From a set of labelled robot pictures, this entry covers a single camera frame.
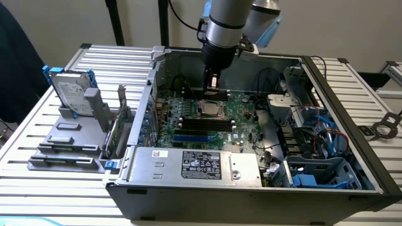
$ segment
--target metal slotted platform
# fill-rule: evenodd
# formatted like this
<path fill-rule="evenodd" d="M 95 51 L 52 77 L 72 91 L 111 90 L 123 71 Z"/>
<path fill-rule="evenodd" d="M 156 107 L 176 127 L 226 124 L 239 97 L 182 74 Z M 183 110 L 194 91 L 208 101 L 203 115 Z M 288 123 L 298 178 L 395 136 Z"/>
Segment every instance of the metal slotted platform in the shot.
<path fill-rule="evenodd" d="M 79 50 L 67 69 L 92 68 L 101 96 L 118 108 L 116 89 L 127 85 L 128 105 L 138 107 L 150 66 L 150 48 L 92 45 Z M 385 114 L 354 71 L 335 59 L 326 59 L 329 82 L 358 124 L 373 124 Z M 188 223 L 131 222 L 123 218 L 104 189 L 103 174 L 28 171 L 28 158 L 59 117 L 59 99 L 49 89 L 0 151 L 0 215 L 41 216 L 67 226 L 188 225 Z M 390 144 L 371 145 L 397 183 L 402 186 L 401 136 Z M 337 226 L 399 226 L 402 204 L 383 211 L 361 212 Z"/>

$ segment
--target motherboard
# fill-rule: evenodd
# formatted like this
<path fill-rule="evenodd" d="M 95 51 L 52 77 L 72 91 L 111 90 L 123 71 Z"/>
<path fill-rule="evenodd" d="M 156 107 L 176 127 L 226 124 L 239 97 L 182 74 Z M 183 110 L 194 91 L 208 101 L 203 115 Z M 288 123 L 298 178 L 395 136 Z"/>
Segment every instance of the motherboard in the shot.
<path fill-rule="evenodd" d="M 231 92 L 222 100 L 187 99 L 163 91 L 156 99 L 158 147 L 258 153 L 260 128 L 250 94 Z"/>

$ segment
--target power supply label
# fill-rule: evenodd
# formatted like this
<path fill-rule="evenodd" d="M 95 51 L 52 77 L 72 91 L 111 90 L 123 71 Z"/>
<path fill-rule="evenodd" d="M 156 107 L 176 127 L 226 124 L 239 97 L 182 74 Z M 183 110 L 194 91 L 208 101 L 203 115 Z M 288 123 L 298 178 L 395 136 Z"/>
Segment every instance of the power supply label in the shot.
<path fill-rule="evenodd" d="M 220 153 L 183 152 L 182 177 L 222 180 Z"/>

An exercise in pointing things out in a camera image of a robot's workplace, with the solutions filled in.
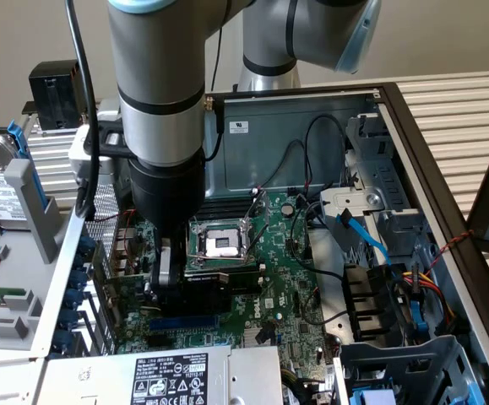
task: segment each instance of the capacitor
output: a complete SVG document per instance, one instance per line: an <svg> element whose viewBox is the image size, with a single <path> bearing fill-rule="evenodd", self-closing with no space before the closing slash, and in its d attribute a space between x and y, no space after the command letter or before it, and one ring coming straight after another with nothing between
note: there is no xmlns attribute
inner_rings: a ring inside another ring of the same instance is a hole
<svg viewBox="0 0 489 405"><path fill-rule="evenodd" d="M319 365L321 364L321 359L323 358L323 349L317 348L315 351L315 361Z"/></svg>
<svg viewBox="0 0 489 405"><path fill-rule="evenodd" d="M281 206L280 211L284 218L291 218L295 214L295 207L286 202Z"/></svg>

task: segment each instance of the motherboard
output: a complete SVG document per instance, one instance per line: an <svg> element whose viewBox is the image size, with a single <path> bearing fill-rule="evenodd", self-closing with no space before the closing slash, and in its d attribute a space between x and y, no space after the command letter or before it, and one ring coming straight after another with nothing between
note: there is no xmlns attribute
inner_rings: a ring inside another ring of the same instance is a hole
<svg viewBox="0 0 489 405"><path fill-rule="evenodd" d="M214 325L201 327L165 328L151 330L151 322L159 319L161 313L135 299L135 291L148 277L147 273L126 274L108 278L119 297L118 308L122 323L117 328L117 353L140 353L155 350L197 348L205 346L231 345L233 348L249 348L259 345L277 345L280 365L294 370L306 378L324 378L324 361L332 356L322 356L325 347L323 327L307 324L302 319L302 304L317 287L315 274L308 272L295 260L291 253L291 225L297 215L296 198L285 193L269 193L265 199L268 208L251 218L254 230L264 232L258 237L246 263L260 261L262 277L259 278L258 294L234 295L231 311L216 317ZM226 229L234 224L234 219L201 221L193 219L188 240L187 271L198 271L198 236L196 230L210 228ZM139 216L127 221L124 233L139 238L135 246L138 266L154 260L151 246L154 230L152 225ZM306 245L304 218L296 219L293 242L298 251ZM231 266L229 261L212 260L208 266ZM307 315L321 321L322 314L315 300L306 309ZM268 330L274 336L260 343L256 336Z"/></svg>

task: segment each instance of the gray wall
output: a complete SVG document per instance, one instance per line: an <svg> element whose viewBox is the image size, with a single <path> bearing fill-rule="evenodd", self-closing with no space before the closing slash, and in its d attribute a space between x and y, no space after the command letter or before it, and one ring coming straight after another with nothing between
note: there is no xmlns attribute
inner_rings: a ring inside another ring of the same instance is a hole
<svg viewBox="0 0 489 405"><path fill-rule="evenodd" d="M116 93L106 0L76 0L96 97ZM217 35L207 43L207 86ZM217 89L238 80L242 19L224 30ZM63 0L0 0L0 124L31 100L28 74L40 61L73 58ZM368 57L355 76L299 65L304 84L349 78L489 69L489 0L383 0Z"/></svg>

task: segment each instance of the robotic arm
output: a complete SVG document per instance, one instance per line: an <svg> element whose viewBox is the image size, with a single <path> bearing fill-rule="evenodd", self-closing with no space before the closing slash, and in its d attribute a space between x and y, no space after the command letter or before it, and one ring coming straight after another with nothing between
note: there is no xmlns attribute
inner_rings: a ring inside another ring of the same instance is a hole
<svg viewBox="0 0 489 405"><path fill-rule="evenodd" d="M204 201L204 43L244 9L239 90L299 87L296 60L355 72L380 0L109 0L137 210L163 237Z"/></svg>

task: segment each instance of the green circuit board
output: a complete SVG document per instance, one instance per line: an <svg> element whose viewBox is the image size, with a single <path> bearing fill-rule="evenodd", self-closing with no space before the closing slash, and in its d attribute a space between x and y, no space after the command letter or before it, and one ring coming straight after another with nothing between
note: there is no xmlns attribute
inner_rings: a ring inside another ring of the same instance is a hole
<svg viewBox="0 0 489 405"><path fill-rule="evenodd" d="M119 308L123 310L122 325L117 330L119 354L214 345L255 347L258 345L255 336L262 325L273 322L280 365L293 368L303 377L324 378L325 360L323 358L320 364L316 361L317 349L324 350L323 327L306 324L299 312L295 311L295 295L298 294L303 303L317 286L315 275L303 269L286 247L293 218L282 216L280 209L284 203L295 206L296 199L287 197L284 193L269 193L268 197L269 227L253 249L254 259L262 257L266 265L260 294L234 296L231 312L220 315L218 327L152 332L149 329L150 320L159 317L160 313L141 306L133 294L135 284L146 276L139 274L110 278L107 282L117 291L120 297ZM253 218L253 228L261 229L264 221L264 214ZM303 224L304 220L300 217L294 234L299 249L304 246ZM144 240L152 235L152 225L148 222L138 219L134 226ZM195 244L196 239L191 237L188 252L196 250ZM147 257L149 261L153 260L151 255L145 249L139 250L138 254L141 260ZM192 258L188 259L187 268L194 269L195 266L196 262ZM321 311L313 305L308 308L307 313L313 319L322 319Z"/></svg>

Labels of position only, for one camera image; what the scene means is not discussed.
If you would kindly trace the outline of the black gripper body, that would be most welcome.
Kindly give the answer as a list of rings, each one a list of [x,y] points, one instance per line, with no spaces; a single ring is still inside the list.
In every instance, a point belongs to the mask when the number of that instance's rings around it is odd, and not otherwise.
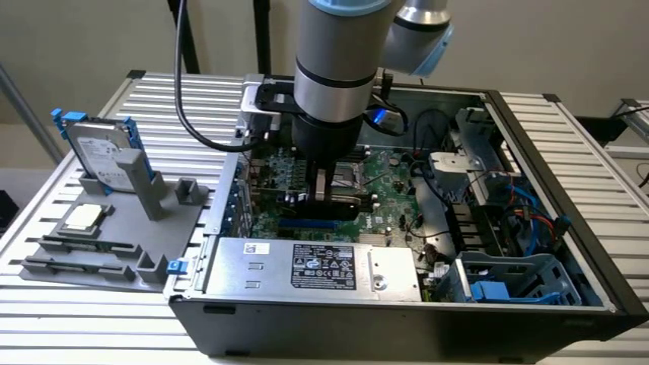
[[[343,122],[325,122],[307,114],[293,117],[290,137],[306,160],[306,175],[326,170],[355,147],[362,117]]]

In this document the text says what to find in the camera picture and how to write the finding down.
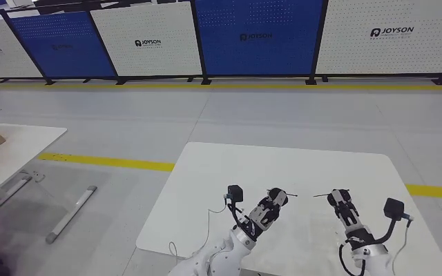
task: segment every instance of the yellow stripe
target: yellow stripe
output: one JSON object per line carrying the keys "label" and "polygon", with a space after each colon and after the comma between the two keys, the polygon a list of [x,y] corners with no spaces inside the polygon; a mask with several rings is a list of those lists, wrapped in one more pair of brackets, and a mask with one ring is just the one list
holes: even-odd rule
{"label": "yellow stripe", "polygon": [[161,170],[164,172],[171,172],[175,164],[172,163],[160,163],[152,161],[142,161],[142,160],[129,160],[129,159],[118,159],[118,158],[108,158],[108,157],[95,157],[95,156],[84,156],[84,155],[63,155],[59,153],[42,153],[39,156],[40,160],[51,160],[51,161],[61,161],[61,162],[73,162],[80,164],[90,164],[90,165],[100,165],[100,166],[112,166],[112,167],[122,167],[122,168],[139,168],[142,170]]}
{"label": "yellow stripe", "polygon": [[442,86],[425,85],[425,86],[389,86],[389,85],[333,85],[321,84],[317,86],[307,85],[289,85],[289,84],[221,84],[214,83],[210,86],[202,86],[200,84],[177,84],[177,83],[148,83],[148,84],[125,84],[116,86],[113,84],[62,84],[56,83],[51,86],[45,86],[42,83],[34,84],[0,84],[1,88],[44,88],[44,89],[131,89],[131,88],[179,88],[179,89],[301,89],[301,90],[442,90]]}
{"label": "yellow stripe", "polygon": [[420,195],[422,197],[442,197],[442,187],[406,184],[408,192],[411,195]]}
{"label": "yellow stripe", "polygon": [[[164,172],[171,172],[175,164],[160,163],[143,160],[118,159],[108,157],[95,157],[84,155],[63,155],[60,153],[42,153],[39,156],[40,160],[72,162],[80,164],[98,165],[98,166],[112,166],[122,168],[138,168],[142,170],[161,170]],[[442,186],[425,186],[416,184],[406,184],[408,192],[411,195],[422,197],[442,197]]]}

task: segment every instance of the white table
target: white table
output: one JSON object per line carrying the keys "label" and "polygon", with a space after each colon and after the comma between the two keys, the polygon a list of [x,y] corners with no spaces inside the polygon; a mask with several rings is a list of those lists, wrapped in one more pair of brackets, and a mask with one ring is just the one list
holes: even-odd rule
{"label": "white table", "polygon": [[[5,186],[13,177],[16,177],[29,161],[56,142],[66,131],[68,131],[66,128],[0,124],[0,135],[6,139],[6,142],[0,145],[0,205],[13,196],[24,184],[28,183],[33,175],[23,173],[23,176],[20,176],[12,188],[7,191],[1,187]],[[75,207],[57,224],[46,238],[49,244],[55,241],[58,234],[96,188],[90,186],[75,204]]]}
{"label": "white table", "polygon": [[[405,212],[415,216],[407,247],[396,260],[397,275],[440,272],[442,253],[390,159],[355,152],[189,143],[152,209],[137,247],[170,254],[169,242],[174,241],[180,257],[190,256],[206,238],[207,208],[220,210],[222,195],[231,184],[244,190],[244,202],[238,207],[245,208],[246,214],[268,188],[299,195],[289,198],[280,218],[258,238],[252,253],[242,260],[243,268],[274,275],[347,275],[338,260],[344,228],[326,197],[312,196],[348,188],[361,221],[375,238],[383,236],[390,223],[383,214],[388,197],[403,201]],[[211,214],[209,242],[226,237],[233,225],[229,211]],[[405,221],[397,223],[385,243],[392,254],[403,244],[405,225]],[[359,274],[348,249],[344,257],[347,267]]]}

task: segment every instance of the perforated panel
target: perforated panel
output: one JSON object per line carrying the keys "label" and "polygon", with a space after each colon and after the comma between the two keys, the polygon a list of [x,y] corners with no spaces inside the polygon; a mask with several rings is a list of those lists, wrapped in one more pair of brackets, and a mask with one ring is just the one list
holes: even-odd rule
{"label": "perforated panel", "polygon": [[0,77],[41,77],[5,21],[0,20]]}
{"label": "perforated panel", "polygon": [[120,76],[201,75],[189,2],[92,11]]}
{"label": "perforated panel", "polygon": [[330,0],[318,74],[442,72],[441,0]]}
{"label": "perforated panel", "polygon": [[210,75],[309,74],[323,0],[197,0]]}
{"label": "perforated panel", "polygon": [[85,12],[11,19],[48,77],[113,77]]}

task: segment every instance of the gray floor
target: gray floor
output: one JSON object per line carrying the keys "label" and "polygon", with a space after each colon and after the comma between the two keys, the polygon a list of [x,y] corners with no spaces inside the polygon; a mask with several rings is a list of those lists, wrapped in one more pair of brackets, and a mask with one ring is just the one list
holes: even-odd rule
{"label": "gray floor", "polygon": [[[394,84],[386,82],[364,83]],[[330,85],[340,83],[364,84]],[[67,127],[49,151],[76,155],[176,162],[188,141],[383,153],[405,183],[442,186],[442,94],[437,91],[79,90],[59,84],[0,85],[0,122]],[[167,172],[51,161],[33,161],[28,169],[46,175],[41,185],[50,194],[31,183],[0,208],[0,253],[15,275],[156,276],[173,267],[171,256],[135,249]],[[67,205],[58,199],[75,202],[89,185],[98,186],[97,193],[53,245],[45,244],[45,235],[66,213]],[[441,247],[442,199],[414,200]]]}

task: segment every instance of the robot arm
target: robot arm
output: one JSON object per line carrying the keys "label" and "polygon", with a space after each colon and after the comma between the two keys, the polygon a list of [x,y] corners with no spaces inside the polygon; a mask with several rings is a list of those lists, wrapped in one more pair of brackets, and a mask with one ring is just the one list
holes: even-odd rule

- **PROBLEM**
From the records above, copy only the lines running from the line containing "Segment every instance of the power" to the line containing "task: segment each instance of the capacitor", both ends included. Leave the pictures out.

- **SOLUTION TO THIS PROBLEM**
Segment every instance of the power supply label in the shot.
<path fill-rule="evenodd" d="M 220 153 L 183 152 L 182 177 L 222 180 Z"/>

An exercise in pointing things out in a camera image of a robot's workplace, with the solutions filled in.
task: segment each instance of the capacitor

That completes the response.